4.1.3.8 Life and lyrical work of Raúl Gómez García (1928 – 1953), the poet of Moncada

Raúl Gómez García is one of many men for whom words have played a subordinate role to action. From a young age, he cultivated poetic writing without great pretensions except to capture his emotional experience of the world in the neo-romantic register common to his generation. However, he chose to lead the Revolution and used writing to express ideas that also had this purpose.
He studied Law and Pedagogy at the University of Havana and became involved with the Orthodox Party and the figure of Fidel Castro, a process during which he would foster his revolutionary convictions and polish his poetic instrument, under the influence of the ideas and aesthetics of Martí, which is the most directly intelligible lyrical influence in his works.
After the coup d’état led by Fulgencio Batista on March 10, 1952, he wrote the text “Revolution without Youth”, in which the core ideas that would guide his creative action can already be seen, not restricted to the realm of poetry but predominantly in the transformative action on his immediate reality, burdened by subservience, political corruption and already by the bloody hues of criminal repression.
Known as the poet of Moncada, he drafted his manifesto and became involved in the assault on the military barracks with the aim of unleashing armed struggle, based on the popular outrage provoked by the de facto government established by Batista. He died not as a result of combat wounds but from the violent torture he suffered as a prisoner, beaten to death for his continued silence.
The words of Basilia Papastamatiu serve to illustrate his legacy, and they also extend to a whole host of young people who dedicated their lives to the revolutionary cause, including Frank País, the brothers Luis and Sergio Saíz, and others:
“Because these young people understood that at a time like that they could not confront it with words alone, and they decided on the language of violent gestures, of direct, corporal action, a harsh and risky language whose use not a few even had to sign with their own death the text they were writing, which was the text of the revolution.”

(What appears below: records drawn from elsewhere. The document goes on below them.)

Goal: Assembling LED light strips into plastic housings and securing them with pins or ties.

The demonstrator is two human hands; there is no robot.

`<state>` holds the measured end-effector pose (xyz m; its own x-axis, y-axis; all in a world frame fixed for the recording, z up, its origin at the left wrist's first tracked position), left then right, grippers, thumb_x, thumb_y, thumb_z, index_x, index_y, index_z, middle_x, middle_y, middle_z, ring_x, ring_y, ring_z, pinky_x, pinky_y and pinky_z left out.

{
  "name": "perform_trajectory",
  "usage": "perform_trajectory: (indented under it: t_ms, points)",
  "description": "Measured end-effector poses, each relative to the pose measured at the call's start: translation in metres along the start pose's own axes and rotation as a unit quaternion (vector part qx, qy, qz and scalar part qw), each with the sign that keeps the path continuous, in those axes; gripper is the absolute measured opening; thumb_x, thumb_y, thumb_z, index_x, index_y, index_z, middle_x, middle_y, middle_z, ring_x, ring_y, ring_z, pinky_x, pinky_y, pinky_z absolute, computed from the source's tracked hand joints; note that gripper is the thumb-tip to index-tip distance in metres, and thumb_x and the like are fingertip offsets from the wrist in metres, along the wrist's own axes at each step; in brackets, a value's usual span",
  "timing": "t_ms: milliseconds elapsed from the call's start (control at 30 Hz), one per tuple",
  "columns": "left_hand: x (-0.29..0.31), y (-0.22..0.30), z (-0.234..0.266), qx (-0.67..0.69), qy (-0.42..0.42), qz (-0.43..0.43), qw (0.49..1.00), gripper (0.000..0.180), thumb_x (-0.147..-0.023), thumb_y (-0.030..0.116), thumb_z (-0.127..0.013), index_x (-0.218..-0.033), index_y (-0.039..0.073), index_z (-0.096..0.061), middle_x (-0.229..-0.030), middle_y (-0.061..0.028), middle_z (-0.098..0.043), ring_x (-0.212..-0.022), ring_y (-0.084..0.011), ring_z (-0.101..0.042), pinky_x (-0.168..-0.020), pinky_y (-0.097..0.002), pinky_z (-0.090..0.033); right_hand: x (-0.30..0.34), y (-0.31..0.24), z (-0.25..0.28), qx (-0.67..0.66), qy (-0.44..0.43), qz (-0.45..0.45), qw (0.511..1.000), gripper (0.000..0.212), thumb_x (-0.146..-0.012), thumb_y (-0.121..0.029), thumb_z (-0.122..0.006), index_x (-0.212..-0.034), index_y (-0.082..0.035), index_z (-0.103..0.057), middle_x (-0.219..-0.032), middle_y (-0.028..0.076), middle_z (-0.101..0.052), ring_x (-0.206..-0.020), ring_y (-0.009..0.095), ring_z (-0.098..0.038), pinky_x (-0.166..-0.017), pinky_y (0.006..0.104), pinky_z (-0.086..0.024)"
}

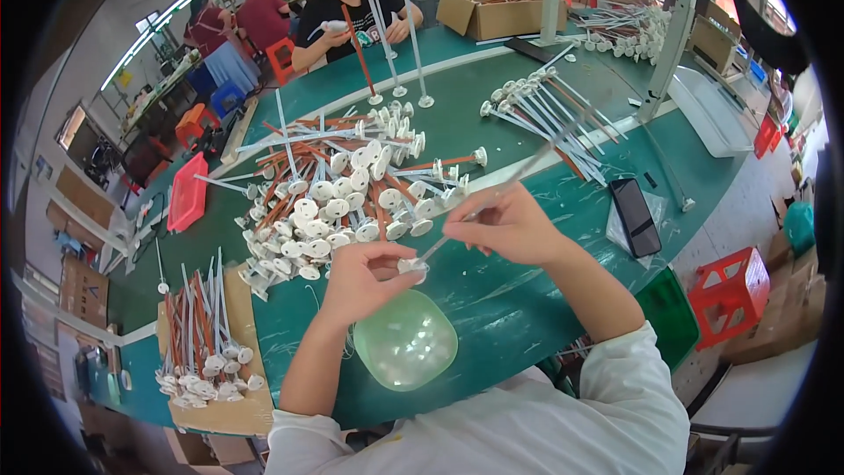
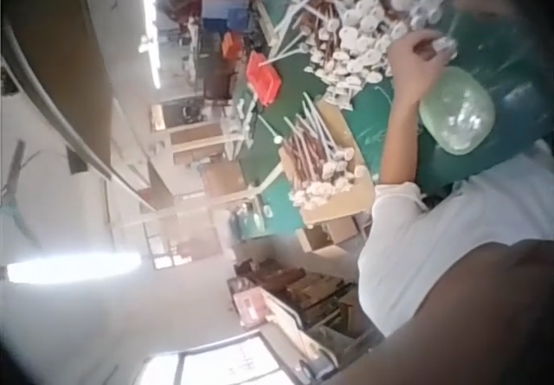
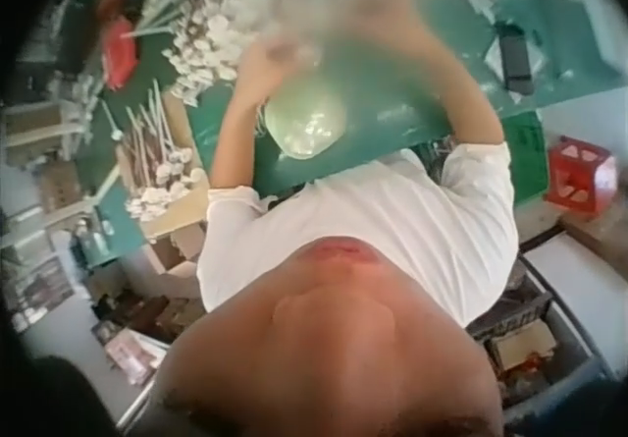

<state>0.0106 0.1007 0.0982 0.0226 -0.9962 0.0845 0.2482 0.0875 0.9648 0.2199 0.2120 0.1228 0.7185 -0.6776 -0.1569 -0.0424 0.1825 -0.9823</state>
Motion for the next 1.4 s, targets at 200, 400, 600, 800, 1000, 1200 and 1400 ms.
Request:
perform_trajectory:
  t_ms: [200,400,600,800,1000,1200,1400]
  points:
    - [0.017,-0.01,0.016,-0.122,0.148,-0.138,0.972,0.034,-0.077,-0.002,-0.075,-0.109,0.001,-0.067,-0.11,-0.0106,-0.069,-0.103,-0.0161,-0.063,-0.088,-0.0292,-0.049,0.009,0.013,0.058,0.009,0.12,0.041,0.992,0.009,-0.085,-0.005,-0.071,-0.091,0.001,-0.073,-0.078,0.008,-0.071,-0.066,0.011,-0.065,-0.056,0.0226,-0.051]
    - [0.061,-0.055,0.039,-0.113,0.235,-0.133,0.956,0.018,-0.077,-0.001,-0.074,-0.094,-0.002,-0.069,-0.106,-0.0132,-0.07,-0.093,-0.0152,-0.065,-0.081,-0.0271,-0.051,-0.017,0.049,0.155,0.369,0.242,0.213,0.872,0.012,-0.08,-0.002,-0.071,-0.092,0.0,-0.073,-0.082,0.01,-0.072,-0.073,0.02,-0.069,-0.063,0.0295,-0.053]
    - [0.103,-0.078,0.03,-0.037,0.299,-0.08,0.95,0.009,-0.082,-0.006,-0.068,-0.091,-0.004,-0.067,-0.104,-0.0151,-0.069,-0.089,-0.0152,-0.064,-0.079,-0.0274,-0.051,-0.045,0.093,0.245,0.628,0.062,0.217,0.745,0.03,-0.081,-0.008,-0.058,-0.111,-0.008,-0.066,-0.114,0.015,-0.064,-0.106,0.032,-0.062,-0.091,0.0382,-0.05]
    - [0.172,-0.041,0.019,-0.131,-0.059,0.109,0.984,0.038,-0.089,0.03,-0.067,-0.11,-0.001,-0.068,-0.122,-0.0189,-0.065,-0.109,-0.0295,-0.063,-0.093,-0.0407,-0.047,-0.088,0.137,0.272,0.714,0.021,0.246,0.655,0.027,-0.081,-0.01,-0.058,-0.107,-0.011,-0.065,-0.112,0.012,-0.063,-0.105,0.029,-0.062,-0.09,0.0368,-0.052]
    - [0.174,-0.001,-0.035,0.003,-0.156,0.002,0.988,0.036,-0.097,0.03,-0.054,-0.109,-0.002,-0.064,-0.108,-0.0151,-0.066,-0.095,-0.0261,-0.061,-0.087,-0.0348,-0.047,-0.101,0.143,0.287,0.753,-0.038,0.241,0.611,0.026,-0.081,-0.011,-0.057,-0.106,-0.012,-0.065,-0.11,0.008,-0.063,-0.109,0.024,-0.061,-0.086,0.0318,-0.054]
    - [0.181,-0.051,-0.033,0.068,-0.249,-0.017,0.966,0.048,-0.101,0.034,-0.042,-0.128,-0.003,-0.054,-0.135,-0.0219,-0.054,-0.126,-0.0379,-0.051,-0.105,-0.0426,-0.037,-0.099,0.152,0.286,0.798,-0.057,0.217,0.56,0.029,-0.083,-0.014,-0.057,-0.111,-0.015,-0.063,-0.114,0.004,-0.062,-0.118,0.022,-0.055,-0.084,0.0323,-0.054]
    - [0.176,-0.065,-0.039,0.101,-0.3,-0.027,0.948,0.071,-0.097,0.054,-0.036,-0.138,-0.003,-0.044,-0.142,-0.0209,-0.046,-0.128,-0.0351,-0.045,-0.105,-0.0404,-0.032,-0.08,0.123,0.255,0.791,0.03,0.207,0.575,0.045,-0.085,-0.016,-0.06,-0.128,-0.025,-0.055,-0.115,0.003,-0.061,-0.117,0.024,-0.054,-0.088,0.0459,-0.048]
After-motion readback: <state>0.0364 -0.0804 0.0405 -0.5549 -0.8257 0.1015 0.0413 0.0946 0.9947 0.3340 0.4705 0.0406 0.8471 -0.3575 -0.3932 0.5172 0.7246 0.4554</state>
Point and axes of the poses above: each hand's wrist, its own x-axis away from the middle knuckle, its own z-axis out of the back of the hand, y = z × x, the point moved 1 cm from there along -x, towards the middle knuckle
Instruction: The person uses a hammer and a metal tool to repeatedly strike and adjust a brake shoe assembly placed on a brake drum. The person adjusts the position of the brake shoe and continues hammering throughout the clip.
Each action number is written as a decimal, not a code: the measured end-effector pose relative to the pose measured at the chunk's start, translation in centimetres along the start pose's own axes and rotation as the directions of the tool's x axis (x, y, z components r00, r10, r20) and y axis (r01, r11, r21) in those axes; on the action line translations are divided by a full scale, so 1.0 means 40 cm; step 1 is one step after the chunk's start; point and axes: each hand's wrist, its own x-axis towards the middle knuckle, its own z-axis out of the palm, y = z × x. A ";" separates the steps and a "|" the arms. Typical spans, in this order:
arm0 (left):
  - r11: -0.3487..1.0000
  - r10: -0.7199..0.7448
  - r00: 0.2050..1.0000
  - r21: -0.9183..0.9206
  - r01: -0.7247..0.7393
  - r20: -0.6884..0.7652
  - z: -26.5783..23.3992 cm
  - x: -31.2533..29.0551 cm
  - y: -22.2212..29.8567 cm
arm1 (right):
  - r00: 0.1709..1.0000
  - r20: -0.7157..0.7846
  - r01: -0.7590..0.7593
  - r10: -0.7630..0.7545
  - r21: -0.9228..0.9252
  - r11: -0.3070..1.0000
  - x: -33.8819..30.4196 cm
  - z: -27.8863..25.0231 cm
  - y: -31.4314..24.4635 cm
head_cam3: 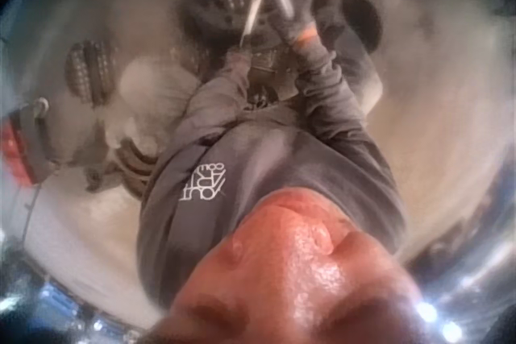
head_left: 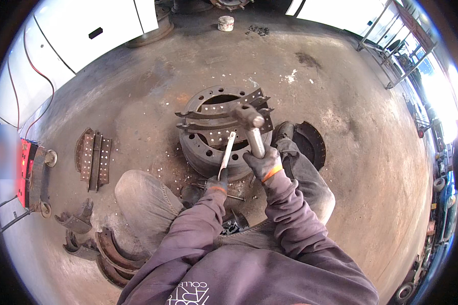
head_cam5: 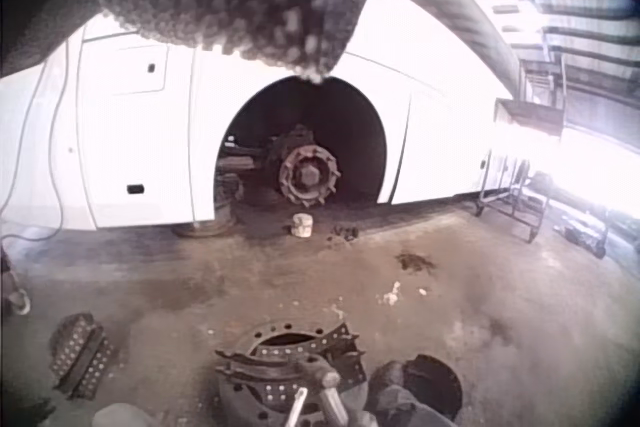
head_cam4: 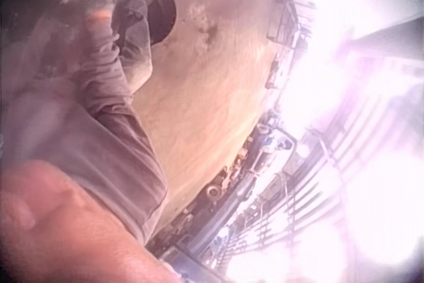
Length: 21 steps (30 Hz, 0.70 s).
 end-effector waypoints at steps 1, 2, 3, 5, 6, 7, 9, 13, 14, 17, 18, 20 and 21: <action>1.000 0.003 1.000 0.021 -0.003 -0.030 0.002 0.008 -0.012 | 1.000 -0.021 0.017 -0.016 0.082 0.996 -0.027 -0.017 -0.055; 0.999 0.009 0.998 0.046 -0.006 -0.062 0.005 0.020 -0.030 | 0.998 -0.055 0.021 -0.015 0.096 0.995 -0.017 0.003 -0.037; 0.998 0.029 0.997 0.064 -0.024 -0.073 0.021 0.028 -0.030 | 0.994 -0.108 0.018 -0.008 0.094 0.995 0.005 0.028 0.016; 0.999 -0.004 1.000 0.048 0.005 -0.027 0.026 0.023 0.009 | 0.990 -0.109 -0.093 0.087 -0.053 0.994 0.076 0.081 0.173; 0.999 -0.020 1.000 0.044 0.020 0.002 0.036 0.011 0.029 | 0.992 -0.102 -0.100 0.080 -0.215 0.972 0.133 0.100 0.273; 1.000 -0.010 1.000 0.017 0.010 0.013 0.049 0.002 0.037 | 0.993 -0.095 -0.105 0.075 -0.368 0.924 0.180 0.110 0.355; 0.999 -0.023 1.000 -0.032 0.023 -0.010 0.040 0.003 0.015 | 0.993 0.023 0.118 -0.117 -0.279 0.953 0.178 0.106 0.339; 0.902 -0.163 0.986 -0.397 0.168 0.046 -0.004 0.085 -0.039 | 0.980 0.148 -0.151 0.131 0.137 0.979 0.055 0.004 0.095; 0.920 -0.128 0.991 -0.367 0.136 0.045 0.002 0.094 -0.043 | 0.991 0.110 -0.099 0.081 0.171 0.980 0.044 -0.020 0.079; 0.942 -0.103 0.993 -0.314 0.116 0.059 0.014 0.091 -0.046 | 0.995 0.066 -0.087 0.077 0.170 0.982 0.026 -0.075 0.056; 0.935 -0.135 0.987 -0.317 0.156 0.086 0.015 0.066 -0.017 | 0.993 0.058 -0.113 0.106 0.152 0.982 0.024 -0.085 0.065; 0.959 -0.074 0.996 -0.271 0.083 0.045 0.022 0.051 -0.009 | 0.987 0.082 -0.151 0.138 0.171 0.974 0.017 -0.096 0.074; 0.976 0.025 1.000 -0.215 -0.028 -0.017 0.024 0.053 -0.025 | 0.984 0.095 -0.165 0.150 0.179 0.970 0.014 -0.100 0.076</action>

His lyrical work would undoubtedly have been more extensive and profound had he not died at such an early age. Imbued with the neo-romanticism of his generation, we can see, in addition to the influence of Martí, a certain imprint of Casal regarding the spiritualization of love. Some of his poems were unfortunately lost as a result of the repression that his family also suffered after the vile murder. Those that survived were compiled and made public in 1971 by Basilia Papastamatiu. Some of them have been well received, regardless of Raúl’s revolutionary merits, for example, the one entitled “Paradox”:
“That dreamed kiss was lost in the thicket
That golden dream turned into a soft calm
That worthy passion that life gave me
That welcomes among some verses for feverish and for saintly
She lies almost forgotten in the withered corner
And of all his fury only a wound remains.
All those eyes that saw our desires
Throbbing thirstily in the fibers of the soul
They no longer usually watch us slide back with time
The hidden passions of supreme nostalgia
And the lips that spoke of our already dead love
They are now talking about other things, biting and happy.
It all seems to be over… There is a calm
That drowns your eternal cries in its silence…
My verse has not flowed from my pen for months.
The dignified epilogue that (illegible) and overwhelming
From this novel of ours it seems that it already points…
Today I saw her, I saw her and I don’t understand
How despite everything seeming over
He looked at me eloquently with those black eyes…
As if naively appreciating his ignoble kisses…
Is it perhaps the mouth that crashes into his lips
Not even in my death did he learn to possess them?